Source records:
-*-
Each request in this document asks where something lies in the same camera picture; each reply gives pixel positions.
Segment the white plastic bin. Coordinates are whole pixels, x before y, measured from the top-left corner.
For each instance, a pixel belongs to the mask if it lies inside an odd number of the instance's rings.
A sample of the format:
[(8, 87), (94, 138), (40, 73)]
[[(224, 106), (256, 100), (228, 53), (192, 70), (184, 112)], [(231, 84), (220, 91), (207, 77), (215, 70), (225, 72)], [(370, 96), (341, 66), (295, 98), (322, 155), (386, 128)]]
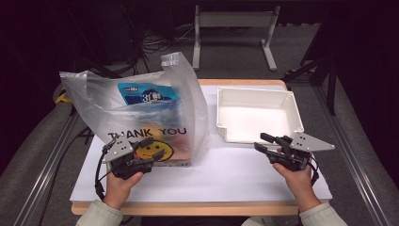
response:
[(216, 105), (215, 125), (226, 142), (264, 143), (261, 133), (290, 137), (304, 131), (295, 95), (288, 90), (221, 87)]

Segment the person's right hand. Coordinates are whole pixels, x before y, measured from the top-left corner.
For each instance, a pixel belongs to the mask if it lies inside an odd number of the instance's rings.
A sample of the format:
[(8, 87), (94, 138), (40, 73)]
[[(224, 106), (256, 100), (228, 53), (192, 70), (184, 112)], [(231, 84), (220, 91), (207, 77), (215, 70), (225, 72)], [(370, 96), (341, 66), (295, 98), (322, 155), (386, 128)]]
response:
[(295, 197), (300, 213), (308, 211), (321, 203), (311, 185), (310, 166), (307, 166), (304, 170), (290, 171), (281, 164), (274, 163), (273, 168), (285, 179), (286, 185)]

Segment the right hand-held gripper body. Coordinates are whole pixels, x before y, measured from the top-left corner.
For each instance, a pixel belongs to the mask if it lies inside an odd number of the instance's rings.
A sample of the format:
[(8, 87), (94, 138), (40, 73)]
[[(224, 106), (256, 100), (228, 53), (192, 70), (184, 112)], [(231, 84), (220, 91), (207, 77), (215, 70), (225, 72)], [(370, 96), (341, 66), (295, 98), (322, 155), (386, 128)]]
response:
[(311, 154), (319, 151), (334, 150), (333, 144), (305, 133), (296, 132), (292, 137), (280, 137), (281, 152), (272, 152), (267, 156), (271, 164), (279, 163), (291, 171), (304, 170), (310, 162)]

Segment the clear plastic shopping bag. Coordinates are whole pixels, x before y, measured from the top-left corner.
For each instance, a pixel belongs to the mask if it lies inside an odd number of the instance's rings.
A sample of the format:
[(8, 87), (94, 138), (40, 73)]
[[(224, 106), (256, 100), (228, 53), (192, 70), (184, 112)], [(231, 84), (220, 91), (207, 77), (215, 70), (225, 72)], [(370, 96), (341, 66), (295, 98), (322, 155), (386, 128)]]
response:
[[(135, 142), (146, 137), (159, 141), (166, 151), (160, 161), (164, 166), (188, 166), (197, 163), (210, 147), (208, 106), (196, 73), (181, 52), (161, 57), (161, 72), (145, 73), (118, 79), (103, 78), (96, 73), (62, 73), (61, 82), (85, 124), (103, 142), (123, 134)], [(170, 86), (177, 100), (127, 105), (118, 83), (153, 83)], [(191, 163), (178, 165), (170, 161), (174, 154), (171, 141), (187, 136)]]

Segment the black tripod stand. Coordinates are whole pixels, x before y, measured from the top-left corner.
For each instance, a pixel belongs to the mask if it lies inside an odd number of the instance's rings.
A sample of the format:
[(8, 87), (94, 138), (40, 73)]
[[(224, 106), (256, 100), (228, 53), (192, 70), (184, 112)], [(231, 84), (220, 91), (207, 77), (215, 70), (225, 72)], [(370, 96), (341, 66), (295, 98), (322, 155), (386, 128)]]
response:
[(69, 63), (69, 69), (74, 73), (83, 71), (97, 72), (101, 77), (112, 79), (120, 78), (120, 75), (108, 70), (106, 67), (85, 57), (75, 57)]
[(290, 82), (298, 76), (309, 72), (314, 69), (314, 73), (309, 79), (310, 84), (313, 87), (320, 87), (323, 82), (327, 79), (327, 109), (332, 116), (335, 116), (335, 88), (336, 88), (336, 74), (335, 74), (335, 62), (333, 57), (321, 57), (316, 59), (297, 70), (288, 71), (282, 78), (281, 81), (284, 83)]

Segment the yellow black hazard tape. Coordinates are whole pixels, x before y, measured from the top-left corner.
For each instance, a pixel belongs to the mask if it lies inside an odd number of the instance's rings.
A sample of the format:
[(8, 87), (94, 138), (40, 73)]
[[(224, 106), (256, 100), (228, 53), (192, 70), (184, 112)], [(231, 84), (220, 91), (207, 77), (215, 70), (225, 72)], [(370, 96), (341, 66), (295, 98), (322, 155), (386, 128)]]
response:
[(62, 90), (56, 98), (56, 103), (71, 103), (72, 100), (68, 96), (68, 93), (65, 90)]

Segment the blue snack pouch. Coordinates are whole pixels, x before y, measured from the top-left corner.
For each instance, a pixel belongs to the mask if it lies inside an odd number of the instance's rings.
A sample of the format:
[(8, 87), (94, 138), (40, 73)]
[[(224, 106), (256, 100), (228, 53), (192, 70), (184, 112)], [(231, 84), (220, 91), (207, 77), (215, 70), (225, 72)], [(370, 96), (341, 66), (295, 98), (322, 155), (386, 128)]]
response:
[(118, 83), (121, 97), (127, 105), (177, 100), (179, 95), (170, 86), (153, 83)]

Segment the white metal stand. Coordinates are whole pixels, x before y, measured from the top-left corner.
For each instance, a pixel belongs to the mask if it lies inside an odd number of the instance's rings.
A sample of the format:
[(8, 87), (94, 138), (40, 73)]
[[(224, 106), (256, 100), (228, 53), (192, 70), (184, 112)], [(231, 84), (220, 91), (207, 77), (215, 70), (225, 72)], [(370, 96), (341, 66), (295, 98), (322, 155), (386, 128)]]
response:
[(269, 70), (275, 72), (277, 64), (270, 49), (270, 43), (279, 18), (280, 6), (267, 11), (201, 11), (195, 8), (195, 43), (192, 67), (200, 68), (200, 29), (202, 27), (265, 27), (267, 36), (260, 41)]

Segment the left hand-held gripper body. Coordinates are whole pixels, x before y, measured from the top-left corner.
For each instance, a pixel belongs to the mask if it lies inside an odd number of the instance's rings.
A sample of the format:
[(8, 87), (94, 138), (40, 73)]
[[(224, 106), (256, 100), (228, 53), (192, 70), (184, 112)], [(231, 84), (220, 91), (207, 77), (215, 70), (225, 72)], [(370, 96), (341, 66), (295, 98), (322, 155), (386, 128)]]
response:
[(126, 180), (137, 172), (152, 171), (153, 160), (134, 159), (134, 155), (139, 149), (134, 149), (136, 142), (131, 142), (126, 137), (115, 137), (108, 144), (102, 162), (116, 177)]

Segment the aluminium floor rail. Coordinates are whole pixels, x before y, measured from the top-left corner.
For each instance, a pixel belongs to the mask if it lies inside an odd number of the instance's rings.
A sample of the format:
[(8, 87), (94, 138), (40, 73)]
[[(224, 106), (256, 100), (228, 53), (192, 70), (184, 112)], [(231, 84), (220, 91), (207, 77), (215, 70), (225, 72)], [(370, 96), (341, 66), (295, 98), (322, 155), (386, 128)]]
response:
[(54, 149), (50, 153), (50, 156), (41, 170), (36, 183), (33, 185), (29, 196), (25, 200), (24, 205), (12, 226), (28, 226), (29, 221), (33, 217), (33, 214), (35, 213), (47, 186), (55, 178), (57, 166), (61, 162), (62, 155), (67, 150), (67, 142), (77, 118), (77, 113), (74, 113), (72, 116), (68, 117), (68, 120), (63, 127)]
[(355, 157), (337, 117), (330, 113), (330, 110), (327, 106), (327, 96), (324, 94), (321, 88), (314, 88), (313, 92), (322, 106), (325, 114), (327, 115), (331, 127), (337, 139), (339, 140), (339, 146), (342, 150), (343, 159), (351, 172), (351, 175), (375, 223), (375, 226), (392, 226), (391, 221), (379, 203), (369, 177), (359, 163), (358, 159)]

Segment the person's left hand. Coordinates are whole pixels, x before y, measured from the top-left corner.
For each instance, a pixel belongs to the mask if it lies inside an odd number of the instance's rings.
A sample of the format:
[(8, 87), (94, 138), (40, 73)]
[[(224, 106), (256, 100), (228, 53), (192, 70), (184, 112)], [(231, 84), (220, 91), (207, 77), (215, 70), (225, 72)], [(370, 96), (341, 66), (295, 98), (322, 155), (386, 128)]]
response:
[(107, 175), (106, 191), (103, 202), (108, 206), (120, 210), (130, 196), (132, 188), (142, 179), (143, 173), (138, 172), (130, 178), (123, 180), (113, 173)]

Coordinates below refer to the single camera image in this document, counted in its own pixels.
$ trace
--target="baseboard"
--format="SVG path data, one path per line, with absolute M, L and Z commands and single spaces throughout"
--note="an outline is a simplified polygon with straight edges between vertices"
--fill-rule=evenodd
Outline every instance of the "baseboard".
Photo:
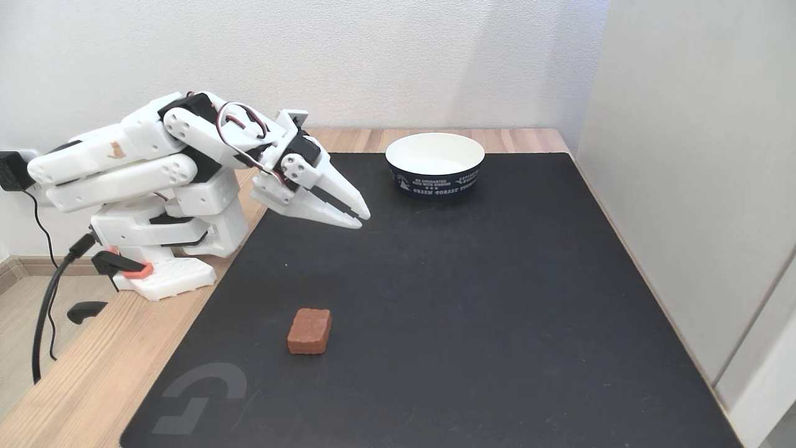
-*-
## The task
Write out the lines of the entries above exactly, beginning with the first and ending with the line that contains "Segment the person's right". No picture goes in.

## Answer area
Each request in this document asks where something lies in the same camera picture; each reply gives pixel positions.
Segment the white plastic bin. Coordinates are whole pixels, x before y, measured from the top-left corner.
For each instance, a pixel belongs to the mask if it lies inside an odd number of the instance's rings.
A sample of the format:
[(8, 87), (94, 138), (40, 73)]
[[(224, 106), (256, 100), (228, 53), (192, 70), (184, 112)], [(231, 84), (220, 91), (207, 77), (215, 70), (225, 72)], [(370, 96), (341, 66), (295, 98), (322, 155), (386, 128)]]
response:
[(216, 105), (215, 125), (226, 142), (264, 143), (261, 133), (290, 137), (304, 131), (295, 95), (288, 90), (221, 87)]

Segment the person's right hand. Coordinates are whole pixels, x before y, measured from the top-left corner.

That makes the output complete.